The winner of a Nikon photography competition that banned images taken on film cameras for the first time in its 44-year history has been named.


Picture credit: Dina Bova

Dina Bova, a photographer from Israel, has scooped the Grand Prize in the Nikon Photo Contest 2012-2013 for an image entitled ‘Elegy of Autumn’.

Bova beat almost 100,000 other entries, a record for the contest that dates back to 1969.

As AP revealed last year, rules for the Nikon Photo Contest 2012-2013 – which was open to photographers worldwide – stated: ‘Scans of photographs taken with film cameras are not eligible.’

Previously the competition allowed photographers to submit scans of pictures originally captured using a 35mm, or an APS film camera.

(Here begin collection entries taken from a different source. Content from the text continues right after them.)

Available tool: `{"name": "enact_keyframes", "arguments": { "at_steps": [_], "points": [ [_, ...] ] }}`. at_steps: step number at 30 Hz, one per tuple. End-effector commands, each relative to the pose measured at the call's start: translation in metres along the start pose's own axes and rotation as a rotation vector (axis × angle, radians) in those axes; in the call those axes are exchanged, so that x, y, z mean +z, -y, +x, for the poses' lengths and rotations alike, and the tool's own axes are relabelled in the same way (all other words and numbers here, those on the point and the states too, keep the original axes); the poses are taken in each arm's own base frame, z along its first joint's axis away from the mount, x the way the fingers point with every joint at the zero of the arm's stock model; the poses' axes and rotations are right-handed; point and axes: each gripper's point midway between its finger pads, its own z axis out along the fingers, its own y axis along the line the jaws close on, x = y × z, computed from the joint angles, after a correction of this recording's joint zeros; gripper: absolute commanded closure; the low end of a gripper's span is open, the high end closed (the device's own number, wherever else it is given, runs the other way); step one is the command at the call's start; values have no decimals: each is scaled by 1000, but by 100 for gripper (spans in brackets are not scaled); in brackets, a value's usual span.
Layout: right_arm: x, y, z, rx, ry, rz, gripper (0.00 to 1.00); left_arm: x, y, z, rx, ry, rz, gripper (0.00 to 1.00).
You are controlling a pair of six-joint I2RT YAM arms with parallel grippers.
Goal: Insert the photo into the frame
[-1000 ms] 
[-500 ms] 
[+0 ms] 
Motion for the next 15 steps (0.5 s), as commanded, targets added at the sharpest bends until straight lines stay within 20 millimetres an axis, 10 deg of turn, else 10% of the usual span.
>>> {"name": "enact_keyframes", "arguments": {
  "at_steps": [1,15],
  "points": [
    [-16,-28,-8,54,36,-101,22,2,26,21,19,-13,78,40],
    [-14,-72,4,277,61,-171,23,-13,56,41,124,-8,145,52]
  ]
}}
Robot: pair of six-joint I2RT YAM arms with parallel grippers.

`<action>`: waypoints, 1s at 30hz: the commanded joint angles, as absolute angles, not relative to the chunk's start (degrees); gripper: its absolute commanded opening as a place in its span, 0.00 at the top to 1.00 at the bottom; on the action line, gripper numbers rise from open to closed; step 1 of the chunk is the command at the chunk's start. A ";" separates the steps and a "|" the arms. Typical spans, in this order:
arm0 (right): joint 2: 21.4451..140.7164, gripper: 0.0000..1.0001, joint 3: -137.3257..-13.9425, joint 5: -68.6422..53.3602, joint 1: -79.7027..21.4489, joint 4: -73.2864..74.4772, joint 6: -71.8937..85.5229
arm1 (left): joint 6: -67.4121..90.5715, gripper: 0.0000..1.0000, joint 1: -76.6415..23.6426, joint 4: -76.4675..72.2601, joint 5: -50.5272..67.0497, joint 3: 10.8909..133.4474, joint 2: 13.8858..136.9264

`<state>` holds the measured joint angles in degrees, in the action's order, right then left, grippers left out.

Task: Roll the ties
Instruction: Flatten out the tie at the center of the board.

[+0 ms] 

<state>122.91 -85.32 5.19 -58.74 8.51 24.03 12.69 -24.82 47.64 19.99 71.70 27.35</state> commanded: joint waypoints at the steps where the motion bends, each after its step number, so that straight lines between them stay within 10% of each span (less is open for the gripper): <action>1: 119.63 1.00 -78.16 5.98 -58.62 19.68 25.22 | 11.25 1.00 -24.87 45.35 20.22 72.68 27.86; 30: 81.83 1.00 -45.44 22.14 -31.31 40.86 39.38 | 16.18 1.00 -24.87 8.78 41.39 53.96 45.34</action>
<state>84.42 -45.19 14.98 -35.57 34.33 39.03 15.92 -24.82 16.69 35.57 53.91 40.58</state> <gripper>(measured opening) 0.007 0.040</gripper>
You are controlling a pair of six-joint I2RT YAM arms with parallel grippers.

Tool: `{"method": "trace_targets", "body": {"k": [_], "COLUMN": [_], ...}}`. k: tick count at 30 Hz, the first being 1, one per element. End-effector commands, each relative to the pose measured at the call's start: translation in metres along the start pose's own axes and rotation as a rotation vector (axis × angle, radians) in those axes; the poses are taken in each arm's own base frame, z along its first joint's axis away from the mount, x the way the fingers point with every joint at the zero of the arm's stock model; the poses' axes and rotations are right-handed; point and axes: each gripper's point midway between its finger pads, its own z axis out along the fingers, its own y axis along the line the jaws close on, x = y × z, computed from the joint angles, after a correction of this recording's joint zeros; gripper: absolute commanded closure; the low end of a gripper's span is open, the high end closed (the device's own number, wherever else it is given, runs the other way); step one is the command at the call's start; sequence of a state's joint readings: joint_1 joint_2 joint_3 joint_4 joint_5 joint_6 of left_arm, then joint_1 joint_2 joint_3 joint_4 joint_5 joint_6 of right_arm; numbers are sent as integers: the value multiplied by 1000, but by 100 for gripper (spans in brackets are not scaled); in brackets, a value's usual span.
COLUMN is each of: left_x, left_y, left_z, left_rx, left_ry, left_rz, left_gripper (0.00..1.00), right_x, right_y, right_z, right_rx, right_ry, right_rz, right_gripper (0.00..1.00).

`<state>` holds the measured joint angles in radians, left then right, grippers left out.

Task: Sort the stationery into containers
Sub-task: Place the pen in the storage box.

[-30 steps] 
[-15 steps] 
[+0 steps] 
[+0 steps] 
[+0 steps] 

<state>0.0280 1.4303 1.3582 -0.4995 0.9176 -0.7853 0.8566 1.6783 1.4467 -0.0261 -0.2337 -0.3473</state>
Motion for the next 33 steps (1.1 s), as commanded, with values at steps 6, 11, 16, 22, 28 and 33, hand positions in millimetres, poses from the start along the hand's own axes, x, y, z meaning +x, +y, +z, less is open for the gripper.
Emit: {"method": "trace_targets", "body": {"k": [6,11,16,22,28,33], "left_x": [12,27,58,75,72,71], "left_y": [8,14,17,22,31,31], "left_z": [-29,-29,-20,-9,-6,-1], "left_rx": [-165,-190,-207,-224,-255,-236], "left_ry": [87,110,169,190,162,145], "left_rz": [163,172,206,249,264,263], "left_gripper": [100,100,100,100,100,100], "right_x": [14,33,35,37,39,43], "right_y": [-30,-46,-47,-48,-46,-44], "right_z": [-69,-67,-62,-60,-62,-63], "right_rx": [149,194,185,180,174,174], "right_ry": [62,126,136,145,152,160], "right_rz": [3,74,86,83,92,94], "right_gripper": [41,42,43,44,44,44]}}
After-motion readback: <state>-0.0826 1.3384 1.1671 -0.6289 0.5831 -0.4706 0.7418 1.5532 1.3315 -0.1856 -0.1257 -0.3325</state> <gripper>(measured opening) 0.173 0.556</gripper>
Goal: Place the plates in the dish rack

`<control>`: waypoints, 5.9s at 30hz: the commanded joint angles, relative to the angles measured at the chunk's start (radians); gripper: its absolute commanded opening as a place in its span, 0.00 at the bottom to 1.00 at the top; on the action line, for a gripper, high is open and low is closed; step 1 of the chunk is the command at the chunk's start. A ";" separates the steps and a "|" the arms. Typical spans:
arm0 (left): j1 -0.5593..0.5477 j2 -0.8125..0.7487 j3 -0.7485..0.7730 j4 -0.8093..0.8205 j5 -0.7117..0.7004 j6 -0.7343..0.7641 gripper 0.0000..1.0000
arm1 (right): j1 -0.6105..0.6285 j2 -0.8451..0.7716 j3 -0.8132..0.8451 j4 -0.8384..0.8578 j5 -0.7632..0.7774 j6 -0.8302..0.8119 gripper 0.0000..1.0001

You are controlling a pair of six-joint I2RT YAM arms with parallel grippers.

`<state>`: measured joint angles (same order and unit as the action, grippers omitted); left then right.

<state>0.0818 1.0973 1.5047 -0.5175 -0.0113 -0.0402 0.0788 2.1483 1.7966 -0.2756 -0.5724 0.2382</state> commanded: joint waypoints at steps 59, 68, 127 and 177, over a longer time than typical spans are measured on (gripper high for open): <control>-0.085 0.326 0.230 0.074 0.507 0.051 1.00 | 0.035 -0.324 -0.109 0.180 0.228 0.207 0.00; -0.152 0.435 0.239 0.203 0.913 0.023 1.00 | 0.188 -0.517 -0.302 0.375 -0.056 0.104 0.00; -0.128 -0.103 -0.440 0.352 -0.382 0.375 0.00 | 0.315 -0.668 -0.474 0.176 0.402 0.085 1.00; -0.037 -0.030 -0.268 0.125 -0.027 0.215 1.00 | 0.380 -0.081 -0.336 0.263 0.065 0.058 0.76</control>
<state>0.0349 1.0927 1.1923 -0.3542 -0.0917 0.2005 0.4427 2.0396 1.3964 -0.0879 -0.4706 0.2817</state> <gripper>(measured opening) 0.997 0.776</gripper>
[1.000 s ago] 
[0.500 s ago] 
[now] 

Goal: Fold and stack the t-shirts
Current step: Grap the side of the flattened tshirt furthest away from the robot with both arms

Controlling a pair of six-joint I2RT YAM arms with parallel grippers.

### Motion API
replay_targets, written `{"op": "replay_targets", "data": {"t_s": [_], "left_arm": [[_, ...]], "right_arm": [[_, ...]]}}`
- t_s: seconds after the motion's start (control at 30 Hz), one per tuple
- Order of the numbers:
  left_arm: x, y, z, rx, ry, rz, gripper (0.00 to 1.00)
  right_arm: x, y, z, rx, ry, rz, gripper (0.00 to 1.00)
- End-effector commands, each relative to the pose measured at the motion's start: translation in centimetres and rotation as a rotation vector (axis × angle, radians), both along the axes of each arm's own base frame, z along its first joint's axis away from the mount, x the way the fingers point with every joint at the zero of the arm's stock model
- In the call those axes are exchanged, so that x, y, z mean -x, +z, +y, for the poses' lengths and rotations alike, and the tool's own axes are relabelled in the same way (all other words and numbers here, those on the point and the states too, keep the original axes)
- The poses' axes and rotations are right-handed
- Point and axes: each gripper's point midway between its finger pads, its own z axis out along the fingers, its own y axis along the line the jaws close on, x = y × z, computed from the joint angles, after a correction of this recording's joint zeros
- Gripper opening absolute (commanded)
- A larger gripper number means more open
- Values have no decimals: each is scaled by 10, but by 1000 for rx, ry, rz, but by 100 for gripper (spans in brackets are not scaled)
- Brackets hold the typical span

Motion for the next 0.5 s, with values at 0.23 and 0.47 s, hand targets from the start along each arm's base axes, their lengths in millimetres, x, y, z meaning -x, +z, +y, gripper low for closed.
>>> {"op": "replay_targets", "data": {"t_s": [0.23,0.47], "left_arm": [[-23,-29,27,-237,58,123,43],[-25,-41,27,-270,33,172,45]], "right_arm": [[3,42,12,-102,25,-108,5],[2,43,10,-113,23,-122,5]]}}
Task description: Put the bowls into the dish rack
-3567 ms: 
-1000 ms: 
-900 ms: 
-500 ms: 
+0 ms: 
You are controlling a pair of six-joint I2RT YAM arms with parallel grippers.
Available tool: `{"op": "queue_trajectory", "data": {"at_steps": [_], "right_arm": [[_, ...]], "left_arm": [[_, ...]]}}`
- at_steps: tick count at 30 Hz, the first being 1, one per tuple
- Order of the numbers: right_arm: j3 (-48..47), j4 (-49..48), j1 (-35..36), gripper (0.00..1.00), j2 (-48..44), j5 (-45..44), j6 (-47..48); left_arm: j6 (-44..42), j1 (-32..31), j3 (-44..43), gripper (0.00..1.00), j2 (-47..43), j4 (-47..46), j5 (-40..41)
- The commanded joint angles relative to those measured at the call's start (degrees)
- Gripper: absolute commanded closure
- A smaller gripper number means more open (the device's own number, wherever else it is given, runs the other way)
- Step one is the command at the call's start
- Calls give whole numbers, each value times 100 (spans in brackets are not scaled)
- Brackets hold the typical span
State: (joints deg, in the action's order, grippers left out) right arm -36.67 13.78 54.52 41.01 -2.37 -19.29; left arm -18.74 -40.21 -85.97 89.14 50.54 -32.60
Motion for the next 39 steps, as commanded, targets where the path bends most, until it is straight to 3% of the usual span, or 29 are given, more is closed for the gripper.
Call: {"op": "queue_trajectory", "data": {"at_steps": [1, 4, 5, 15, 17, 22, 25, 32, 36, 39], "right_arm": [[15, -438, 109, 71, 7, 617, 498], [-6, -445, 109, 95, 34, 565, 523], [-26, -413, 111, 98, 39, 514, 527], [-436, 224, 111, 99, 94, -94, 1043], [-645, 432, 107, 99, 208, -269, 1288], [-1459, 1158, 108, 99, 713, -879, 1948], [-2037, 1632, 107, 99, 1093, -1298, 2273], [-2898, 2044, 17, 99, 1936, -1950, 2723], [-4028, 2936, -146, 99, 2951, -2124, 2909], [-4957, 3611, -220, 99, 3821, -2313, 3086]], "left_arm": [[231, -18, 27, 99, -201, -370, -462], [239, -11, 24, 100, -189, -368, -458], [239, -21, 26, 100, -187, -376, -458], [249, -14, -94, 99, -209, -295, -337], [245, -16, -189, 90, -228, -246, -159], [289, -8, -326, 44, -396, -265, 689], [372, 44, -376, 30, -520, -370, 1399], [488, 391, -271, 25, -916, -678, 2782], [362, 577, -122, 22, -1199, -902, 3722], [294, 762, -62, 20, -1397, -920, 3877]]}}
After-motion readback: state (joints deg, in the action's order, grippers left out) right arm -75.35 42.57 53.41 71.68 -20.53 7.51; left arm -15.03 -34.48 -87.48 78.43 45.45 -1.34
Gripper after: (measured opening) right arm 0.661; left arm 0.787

Nikon still lists the F6 and FM10 film-based SLRs on its website.

  • john

    How can anyone compete with anyone in the APOY awards when these so called amateurs are using professional cameras. maybe you should have two categories for professional amateurs and amateur photographers without expensive cameras. your magazine title doesn’t really suit its name and is unfair to people who are amateur photographers without a professional camera.

  • Carlo Pestucci

    Shame ok you, Nikon. How shortsighted.

    On the winning photo…the judges mush had been smooking weed during judging process.

    Altogether a one major flop by one of the leading photographic companies…of the past.

    🙁

  • Roger Hicks

    Maybe they were afraid that the winner might have used film, which would have rendered nugatory their policy of a new DSLR every thirty seconds.

    Cheers,

    R.

  • ByBrett

    Lets be fair, using film does give an unfair advantage over video stills. The aesthetic of film would have been spotted by the Judges immediately and become the yard stick or quality.